__Assigned task__: Filter the entries below, keeping every line that has the word "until".

__Dataset records__:

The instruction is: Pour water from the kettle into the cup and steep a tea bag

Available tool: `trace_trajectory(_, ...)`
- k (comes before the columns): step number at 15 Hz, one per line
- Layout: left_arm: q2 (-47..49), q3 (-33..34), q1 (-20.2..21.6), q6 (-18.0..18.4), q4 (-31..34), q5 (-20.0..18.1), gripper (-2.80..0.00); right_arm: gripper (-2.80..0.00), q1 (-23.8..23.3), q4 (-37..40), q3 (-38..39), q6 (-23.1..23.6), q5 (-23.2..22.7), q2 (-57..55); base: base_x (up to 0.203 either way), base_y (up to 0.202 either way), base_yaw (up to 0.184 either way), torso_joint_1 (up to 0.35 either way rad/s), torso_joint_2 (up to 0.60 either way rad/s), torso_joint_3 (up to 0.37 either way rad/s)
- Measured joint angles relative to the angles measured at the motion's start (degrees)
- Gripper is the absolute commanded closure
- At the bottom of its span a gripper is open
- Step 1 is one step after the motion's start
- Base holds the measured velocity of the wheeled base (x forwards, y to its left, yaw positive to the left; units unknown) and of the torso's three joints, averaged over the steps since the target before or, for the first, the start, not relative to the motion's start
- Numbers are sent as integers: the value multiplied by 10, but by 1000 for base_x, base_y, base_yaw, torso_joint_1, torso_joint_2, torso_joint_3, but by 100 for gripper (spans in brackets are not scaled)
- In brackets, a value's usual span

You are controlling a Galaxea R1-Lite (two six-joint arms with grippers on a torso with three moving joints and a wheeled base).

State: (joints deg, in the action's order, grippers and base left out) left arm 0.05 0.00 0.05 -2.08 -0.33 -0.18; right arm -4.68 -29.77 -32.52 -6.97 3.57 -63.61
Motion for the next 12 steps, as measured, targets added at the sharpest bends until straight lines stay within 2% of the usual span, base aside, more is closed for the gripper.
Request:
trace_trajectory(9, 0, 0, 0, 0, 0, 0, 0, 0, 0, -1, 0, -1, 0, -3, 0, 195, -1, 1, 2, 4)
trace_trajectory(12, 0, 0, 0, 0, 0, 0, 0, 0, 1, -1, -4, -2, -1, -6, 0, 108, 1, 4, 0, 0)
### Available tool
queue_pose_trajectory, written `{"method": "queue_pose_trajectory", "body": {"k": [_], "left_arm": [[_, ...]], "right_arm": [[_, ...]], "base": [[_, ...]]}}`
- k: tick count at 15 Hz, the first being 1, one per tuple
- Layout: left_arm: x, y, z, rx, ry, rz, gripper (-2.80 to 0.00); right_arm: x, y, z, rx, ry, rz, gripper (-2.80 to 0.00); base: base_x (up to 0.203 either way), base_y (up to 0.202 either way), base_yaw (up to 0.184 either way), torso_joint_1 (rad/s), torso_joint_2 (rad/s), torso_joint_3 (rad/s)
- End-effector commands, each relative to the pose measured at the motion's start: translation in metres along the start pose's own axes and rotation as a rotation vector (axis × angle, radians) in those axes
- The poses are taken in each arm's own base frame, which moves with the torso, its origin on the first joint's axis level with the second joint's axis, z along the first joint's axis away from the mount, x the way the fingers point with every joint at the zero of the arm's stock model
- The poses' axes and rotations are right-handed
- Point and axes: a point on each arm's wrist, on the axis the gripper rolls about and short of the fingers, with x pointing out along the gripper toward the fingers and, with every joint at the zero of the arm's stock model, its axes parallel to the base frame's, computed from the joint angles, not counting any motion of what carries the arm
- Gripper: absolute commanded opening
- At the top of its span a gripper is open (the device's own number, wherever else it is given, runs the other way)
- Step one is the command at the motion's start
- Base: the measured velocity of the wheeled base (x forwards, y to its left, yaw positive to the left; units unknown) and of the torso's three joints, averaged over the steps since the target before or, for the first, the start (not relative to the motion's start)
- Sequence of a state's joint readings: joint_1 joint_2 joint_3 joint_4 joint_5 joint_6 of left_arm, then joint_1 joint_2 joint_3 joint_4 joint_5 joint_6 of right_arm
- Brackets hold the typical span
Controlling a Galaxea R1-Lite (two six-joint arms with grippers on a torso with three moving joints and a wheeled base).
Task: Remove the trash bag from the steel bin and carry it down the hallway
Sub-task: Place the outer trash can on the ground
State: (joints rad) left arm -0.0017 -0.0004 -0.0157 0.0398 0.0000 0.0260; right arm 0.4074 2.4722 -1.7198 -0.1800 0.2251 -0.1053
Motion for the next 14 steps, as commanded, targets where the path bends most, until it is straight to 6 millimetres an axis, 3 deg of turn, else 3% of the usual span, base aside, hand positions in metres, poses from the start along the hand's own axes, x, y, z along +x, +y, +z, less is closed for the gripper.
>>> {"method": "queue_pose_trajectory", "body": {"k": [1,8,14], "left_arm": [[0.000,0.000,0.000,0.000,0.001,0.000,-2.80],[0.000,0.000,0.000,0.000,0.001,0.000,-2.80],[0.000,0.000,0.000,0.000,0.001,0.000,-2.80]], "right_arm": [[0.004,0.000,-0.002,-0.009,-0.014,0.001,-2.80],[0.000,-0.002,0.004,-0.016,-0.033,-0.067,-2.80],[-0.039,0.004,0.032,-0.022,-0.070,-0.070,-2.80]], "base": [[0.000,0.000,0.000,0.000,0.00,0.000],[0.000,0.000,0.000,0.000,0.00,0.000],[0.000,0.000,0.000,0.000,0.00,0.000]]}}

__Result for this task__:
Motion for the next 12 steps, as measured, targets added at the sharpest bends until straight lines stay within 2% of the usual span, base aside, more is closed for the gripper.
Motion for the next 14 steps, as commanded, targets where the path bends most, until it is straight to 6 millimetres an axis, 3 deg of turn, else 3% of the usual span, base aside, hand positions in metres, poses from the start along the hand's own axes, x, y, z along +x, +y, +z, less is closed for the gripper.

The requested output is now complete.